> What to produce
Show the lines below where "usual" occurs.

(Records from a data collection)
--- START ---

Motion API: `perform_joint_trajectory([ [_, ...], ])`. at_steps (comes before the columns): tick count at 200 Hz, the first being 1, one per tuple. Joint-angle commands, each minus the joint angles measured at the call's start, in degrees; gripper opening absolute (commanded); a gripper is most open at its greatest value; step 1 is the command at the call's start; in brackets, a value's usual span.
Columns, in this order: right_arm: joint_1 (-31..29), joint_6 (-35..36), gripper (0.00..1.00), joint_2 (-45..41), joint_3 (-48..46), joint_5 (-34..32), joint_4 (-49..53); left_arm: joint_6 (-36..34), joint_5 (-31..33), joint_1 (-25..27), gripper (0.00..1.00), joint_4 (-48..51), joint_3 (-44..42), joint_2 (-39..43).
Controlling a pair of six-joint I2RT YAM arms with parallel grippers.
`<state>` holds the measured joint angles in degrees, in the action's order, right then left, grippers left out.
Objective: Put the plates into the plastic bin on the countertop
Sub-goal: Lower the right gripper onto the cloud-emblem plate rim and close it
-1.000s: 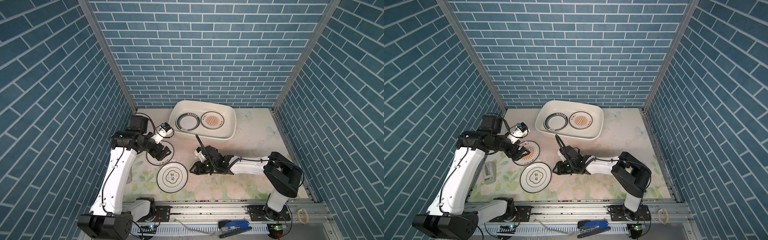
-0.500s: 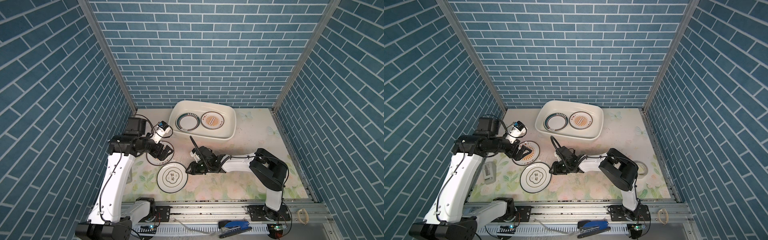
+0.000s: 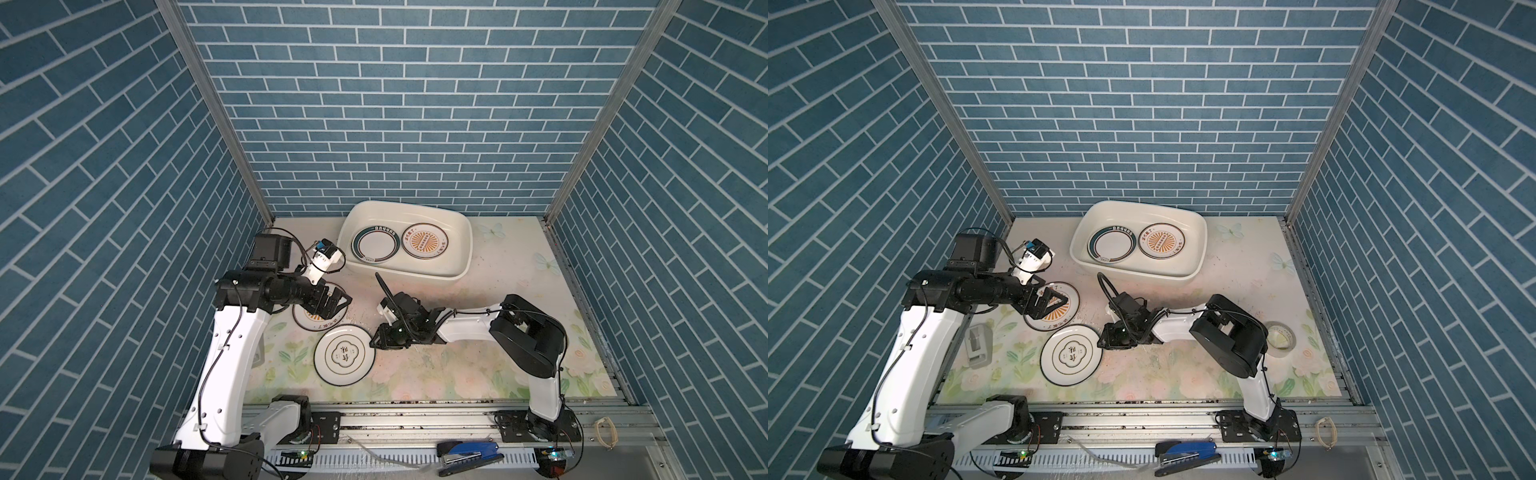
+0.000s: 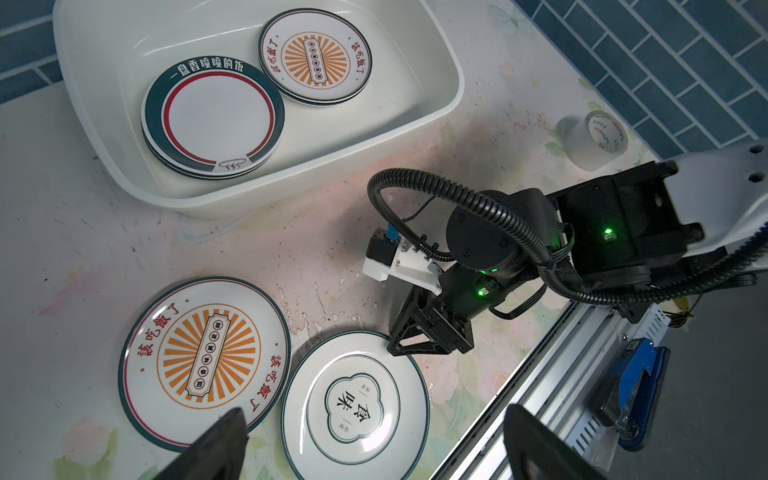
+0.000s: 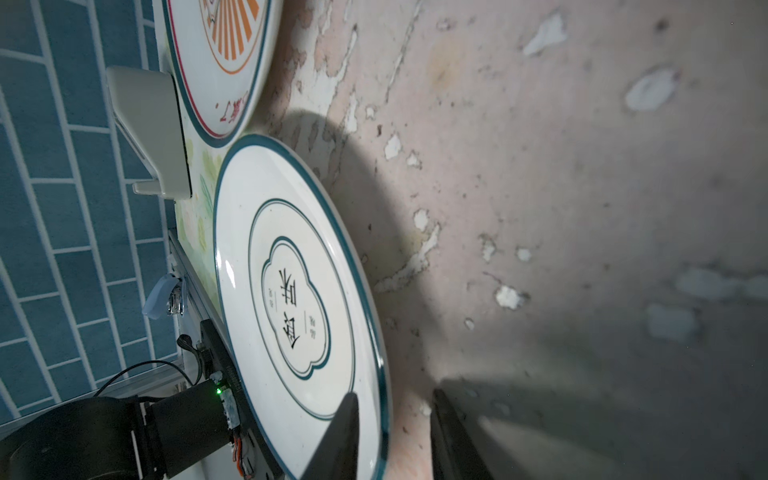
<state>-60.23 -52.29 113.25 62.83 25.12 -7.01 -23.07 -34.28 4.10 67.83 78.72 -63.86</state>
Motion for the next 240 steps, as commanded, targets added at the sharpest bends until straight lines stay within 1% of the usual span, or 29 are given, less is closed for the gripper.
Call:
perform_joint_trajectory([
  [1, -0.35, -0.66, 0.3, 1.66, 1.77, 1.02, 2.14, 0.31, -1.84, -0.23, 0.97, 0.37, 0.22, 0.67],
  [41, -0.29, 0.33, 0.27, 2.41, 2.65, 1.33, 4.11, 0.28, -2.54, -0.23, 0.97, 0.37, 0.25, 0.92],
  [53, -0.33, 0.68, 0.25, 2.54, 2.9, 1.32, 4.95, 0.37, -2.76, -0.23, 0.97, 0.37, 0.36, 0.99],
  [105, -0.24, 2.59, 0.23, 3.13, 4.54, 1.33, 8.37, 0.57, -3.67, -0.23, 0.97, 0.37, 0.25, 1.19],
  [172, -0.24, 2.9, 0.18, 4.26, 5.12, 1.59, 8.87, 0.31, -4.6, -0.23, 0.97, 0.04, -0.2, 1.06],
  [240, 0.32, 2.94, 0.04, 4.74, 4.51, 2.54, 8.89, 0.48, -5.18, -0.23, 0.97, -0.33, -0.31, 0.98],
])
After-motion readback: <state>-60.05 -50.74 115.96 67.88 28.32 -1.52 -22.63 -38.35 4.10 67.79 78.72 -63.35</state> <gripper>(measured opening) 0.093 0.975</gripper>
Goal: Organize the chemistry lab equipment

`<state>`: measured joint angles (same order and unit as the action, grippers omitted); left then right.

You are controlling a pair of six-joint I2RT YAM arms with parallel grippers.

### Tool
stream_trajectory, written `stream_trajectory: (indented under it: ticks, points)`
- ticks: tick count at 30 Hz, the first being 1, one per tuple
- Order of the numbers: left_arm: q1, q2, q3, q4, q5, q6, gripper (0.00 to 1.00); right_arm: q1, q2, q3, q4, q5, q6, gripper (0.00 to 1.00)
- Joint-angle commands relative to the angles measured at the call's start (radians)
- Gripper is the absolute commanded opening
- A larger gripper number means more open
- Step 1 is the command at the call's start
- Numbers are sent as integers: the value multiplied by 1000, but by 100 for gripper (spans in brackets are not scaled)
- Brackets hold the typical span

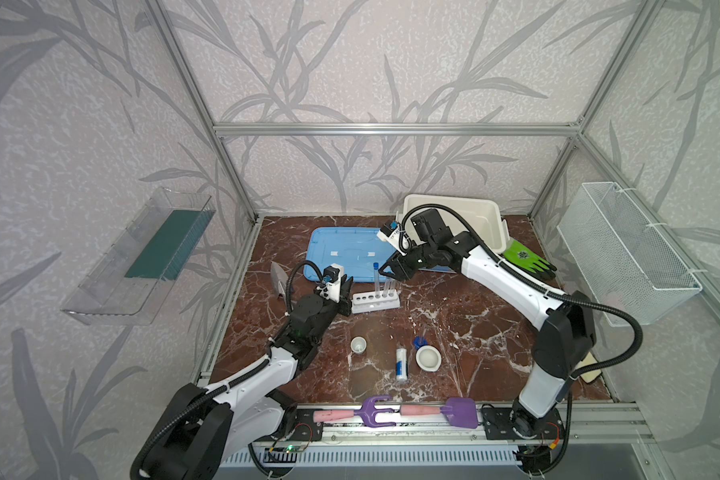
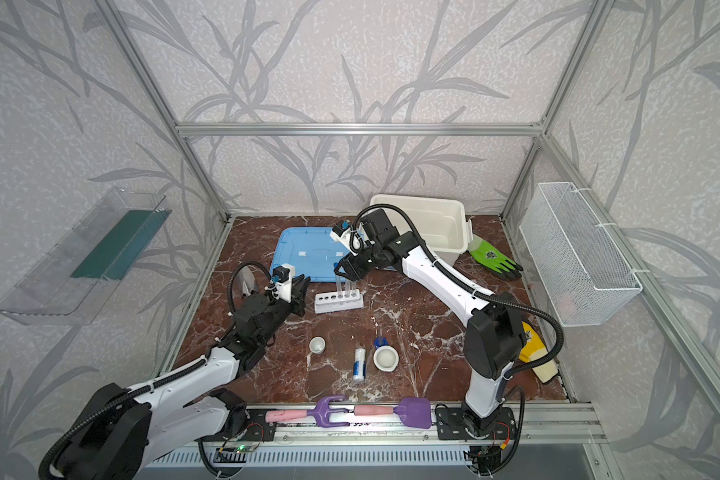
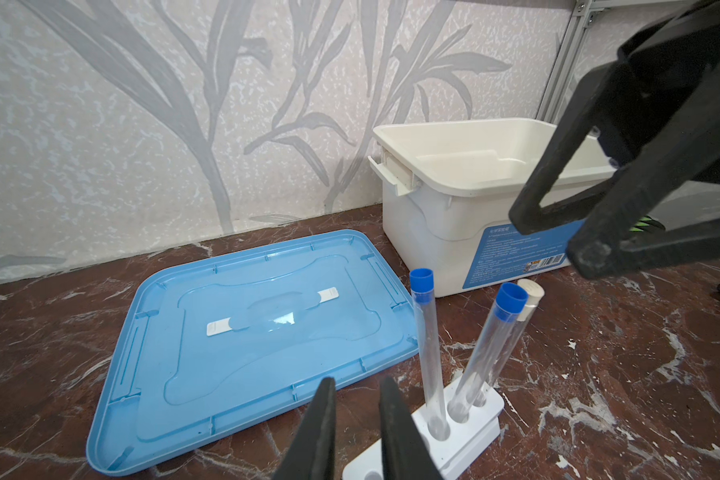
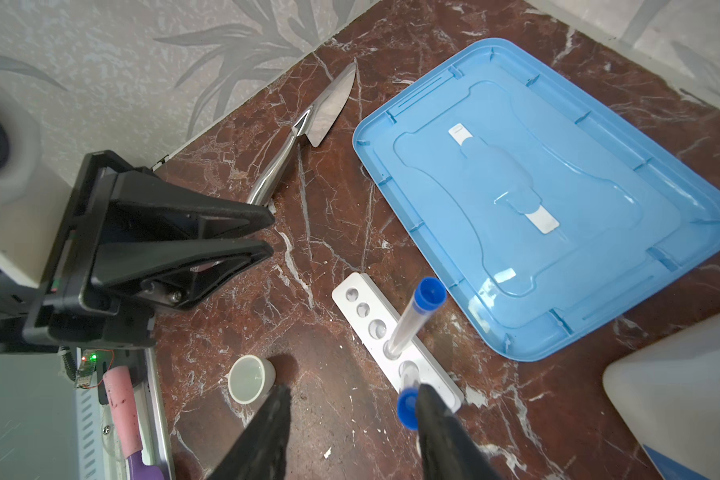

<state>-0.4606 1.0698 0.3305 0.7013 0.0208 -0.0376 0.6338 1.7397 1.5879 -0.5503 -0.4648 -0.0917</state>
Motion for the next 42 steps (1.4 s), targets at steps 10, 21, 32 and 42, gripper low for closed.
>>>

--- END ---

> Answer section
Motion API: `perform_joint_trajectory([ [_, ...], ])`. at_steps (comes before the columns): tick count at 200 Hz, the first being 1, one per tuple. Joint-angle commands, each minus the joint angles measured at the call's start, in degrees; gripper opening absolute (commanded); a gripper is most open at its greatest value; step 1 is the command at the call's start; in brackets, a value's usual span.
Motion for the next 240 steps, as commanded, targets added at the sharpest bends until straight lines stay within 1% of the usual span, or 29 are given, less is closed for the gripper.

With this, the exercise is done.